The aim of the presented research was to evaluate the environmental hazards resulting from the use and/or disposal of wastes from coal cleaning processes, in terms of the content of some of the most harmful ecotoxic elements. The scope of the study included analyses of the content of selected elements, i.e., As, Pb, and Tl, in wastes generated during coal gravitation enrichment and in the flotation tailings. As for other potentially toxic elements, a reliable assessment of the Cd content in the studied material was not possible because its concentration in the investigated samples was below the detection limit of the analytical method employed. Hg content in these wastes has already been investigated in a previous study (Dziok et al. 2015).
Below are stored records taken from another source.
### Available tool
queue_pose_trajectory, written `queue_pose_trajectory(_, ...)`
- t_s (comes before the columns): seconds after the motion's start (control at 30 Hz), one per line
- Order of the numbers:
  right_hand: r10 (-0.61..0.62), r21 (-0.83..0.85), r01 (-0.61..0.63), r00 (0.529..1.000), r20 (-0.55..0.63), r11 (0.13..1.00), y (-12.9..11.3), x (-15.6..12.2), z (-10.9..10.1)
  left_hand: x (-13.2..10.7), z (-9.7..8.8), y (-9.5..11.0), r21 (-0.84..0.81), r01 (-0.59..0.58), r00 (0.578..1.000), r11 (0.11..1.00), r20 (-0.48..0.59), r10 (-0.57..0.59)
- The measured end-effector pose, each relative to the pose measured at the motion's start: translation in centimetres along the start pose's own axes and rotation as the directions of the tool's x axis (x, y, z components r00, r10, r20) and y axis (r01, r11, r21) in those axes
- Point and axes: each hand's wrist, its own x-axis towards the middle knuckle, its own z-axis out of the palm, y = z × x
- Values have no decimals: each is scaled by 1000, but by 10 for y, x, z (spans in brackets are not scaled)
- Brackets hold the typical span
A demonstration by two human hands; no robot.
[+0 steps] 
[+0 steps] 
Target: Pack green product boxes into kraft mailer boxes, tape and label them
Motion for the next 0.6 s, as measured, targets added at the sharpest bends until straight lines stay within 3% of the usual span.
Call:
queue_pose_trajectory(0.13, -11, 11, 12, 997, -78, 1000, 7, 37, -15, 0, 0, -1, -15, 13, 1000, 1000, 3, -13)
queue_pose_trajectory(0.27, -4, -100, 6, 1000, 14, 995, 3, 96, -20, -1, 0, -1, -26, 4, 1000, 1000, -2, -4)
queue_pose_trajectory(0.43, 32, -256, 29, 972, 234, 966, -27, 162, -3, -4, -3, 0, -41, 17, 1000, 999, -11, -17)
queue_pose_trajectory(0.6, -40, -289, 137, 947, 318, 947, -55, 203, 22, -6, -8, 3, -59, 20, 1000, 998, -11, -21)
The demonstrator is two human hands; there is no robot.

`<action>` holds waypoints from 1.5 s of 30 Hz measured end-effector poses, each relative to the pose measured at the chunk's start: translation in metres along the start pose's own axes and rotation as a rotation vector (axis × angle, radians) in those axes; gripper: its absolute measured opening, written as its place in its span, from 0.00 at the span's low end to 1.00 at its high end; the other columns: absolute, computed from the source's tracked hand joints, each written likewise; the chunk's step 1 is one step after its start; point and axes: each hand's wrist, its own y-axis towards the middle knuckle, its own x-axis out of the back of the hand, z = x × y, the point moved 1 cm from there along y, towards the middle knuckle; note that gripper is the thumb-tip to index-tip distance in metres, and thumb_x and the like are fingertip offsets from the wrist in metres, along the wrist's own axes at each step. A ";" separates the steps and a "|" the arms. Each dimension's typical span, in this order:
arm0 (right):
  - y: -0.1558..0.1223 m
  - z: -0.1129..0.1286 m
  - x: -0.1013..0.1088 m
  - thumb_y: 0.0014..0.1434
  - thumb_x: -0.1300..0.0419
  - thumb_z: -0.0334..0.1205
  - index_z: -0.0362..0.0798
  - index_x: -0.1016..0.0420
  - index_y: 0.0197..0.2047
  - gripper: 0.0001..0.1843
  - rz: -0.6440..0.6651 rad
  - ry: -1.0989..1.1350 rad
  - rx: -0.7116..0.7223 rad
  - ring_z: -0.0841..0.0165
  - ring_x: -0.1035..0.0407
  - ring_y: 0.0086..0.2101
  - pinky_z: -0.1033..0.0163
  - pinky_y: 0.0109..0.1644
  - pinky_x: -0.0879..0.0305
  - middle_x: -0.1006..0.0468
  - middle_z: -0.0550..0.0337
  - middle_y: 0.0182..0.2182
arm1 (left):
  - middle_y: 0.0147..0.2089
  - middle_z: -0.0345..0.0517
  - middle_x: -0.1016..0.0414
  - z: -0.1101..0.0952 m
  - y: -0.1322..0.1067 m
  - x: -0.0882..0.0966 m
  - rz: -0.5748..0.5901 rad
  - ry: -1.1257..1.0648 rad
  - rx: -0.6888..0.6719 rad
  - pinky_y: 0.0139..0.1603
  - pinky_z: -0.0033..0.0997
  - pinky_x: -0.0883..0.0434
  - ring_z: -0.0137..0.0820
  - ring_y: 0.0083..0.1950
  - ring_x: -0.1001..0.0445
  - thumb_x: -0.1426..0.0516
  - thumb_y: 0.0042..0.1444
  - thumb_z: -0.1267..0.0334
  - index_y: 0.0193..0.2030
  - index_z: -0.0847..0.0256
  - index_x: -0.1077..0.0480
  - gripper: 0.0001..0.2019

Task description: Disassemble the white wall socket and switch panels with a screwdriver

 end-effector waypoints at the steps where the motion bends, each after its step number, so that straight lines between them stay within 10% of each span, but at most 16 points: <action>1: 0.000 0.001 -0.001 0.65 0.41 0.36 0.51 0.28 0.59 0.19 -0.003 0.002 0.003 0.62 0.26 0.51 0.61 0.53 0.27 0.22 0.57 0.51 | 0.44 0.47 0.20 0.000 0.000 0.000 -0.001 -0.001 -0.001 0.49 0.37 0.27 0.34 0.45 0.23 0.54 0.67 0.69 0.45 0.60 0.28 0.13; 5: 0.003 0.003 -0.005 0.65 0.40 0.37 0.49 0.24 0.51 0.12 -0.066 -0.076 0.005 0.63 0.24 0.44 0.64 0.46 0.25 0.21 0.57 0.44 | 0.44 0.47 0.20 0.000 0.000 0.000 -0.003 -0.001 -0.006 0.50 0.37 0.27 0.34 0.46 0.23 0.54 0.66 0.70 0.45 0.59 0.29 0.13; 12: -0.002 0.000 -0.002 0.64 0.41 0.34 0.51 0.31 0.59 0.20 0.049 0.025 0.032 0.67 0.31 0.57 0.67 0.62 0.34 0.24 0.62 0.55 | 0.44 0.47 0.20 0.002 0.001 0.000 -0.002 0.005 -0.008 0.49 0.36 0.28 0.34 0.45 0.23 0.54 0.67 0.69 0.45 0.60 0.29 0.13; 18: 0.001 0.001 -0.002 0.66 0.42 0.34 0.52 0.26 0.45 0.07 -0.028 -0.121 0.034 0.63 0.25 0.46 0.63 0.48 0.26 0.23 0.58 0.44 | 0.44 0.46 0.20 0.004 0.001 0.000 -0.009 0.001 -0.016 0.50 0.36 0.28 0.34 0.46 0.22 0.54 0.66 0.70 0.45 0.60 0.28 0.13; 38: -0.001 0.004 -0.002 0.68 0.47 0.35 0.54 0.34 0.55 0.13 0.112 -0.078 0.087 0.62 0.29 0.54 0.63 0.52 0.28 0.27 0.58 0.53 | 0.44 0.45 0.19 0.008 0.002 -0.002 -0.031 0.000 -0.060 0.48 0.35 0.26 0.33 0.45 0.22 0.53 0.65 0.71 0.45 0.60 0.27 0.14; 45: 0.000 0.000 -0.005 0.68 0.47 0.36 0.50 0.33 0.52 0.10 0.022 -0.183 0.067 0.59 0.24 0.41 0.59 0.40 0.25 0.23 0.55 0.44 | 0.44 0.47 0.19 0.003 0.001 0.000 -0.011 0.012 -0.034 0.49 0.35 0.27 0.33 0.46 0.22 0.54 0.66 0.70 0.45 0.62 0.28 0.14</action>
Investigations of the mode of occurrence (i.e., mineral forms and mineral associations) of the selected elements in the coal wastes and their leaching behavior in deionized water were also conducted.

Materials and methods

Examined material

The study focused on wastes from the enrichment processes of coking coal, coming from four mines situated in the Upper Silesian Coal Basin, Poland. Samples of waste from various coal cleaning operations, i.e., dense medium washery, jigs, and flotation, were examined. The examined samples were collected, prepared, homogenized, and stored by a certified laboratory according to the ISO 13909:2016 standards. In order to ensure adequate representativeness of samples, the primary samples of each waste material collected daily over a period of 1 month were combined into one sample of each waste which was subsequently homogenized and reduced for analyses. General characteristics of the samples are shown in Table 1. The total number of the examined samples was 12.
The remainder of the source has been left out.